*** Opening Provided data ***
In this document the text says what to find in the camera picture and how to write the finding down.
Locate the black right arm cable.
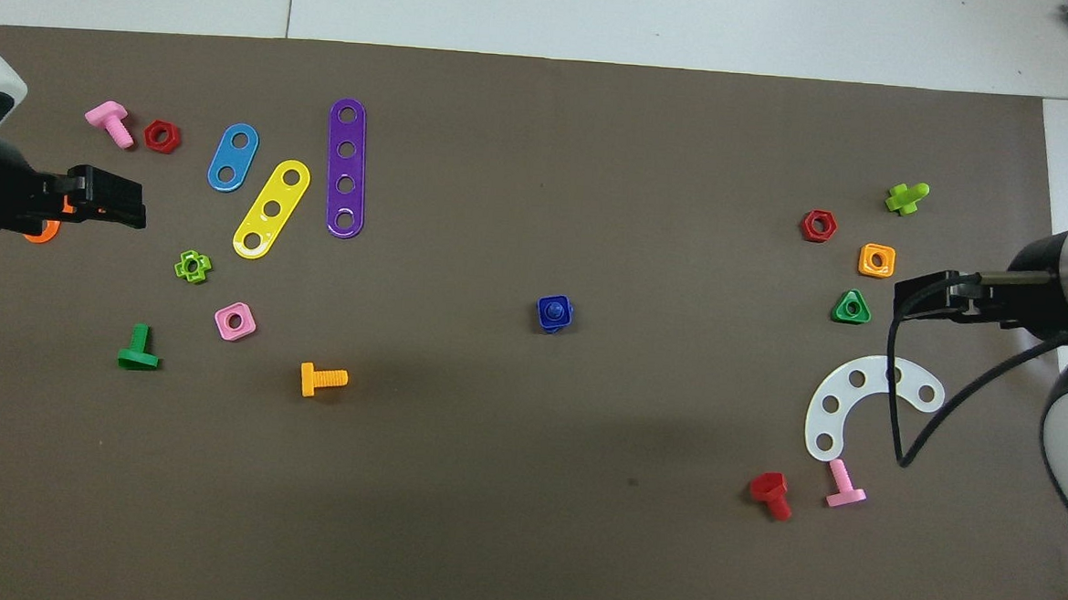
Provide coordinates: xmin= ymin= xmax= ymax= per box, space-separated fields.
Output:
xmin=882 ymin=268 xmax=1068 ymax=477

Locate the blue two-hole plate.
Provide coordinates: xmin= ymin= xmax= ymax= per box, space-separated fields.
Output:
xmin=206 ymin=121 xmax=261 ymax=195

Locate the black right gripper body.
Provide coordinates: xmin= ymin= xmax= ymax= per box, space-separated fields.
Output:
xmin=971 ymin=227 xmax=1068 ymax=342

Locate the blue square nut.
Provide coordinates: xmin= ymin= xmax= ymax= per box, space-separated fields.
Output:
xmin=535 ymin=294 xmax=576 ymax=336

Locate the orange heart-shaped plate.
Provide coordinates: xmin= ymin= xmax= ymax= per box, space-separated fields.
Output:
xmin=23 ymin=193 xmax=77 ymax=247

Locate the orange square nut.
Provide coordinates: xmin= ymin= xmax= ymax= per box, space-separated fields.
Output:
xmin=857 ymin=242 xmax=897 ymax=279

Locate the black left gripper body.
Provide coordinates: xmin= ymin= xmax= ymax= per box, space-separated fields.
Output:
xmin=0 ymin=138 xmax=72 ymax=243

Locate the lime green cross nut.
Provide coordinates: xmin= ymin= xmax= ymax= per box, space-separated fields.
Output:
xmin=173 ymin=249 xmax=214 ymax=285

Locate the white curved five-hole plate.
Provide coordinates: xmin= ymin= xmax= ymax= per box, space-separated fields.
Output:
xmin=802 ymin=351 xmax=948 ymax=469

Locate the orange plastic screw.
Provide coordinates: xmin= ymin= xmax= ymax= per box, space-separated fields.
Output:
xmin=299 ymin=361 xmax=350 ymax=400

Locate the red hexagon nut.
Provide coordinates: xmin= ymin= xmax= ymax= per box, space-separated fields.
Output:
xmin=801 ymin=209 xmax=839 ymax=245
xmin=143 ymin=119 xmax=183 ymax=155

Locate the yellow three-hole plate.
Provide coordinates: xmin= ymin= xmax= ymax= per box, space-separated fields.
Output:
xmin=232 ymin=156 xmax=312 ymax=262

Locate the dark green plastic screw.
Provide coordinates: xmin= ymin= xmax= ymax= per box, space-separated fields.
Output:
xmin=116 ymin=321 xmax=162 ymax=373

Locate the green triangle nut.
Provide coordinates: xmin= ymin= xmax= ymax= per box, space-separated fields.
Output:
xmin=831 ymin=288 xmax=874 ymax=326

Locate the purple four-hole plate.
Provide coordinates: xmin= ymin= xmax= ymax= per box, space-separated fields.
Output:
xmin=322 ymin=98 xmax=372 ymax=240

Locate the pink plastic screw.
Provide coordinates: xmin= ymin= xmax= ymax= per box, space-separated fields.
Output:
xmin=825 ymin=458 xmax=869 ymax=511
xmin=83 ymin=100 xmax=138 ymax=151

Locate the pink square nut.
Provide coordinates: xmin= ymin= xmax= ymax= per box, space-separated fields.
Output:
xmin=213 ymin=300 xmax=258 ymax=343

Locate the lime green cross-head screw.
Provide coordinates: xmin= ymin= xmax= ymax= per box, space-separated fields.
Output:
xmin=884 ymin=181 xmax=931 ymax=218

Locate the red plastic screw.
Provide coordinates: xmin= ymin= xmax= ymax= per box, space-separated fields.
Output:
xmin=748 ymin=470 xmax=795 ymax=523

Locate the brown table mat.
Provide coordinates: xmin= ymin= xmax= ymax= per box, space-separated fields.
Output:
xmin=0 ymin=23 xmax=1068 ymax=600
*** Closing Provided data ***
◆ Task description:
Report each line in the entries where the string "body" occurs.

◆ Written response:
Locate the black right gripper body.
Locate the black left gripper body.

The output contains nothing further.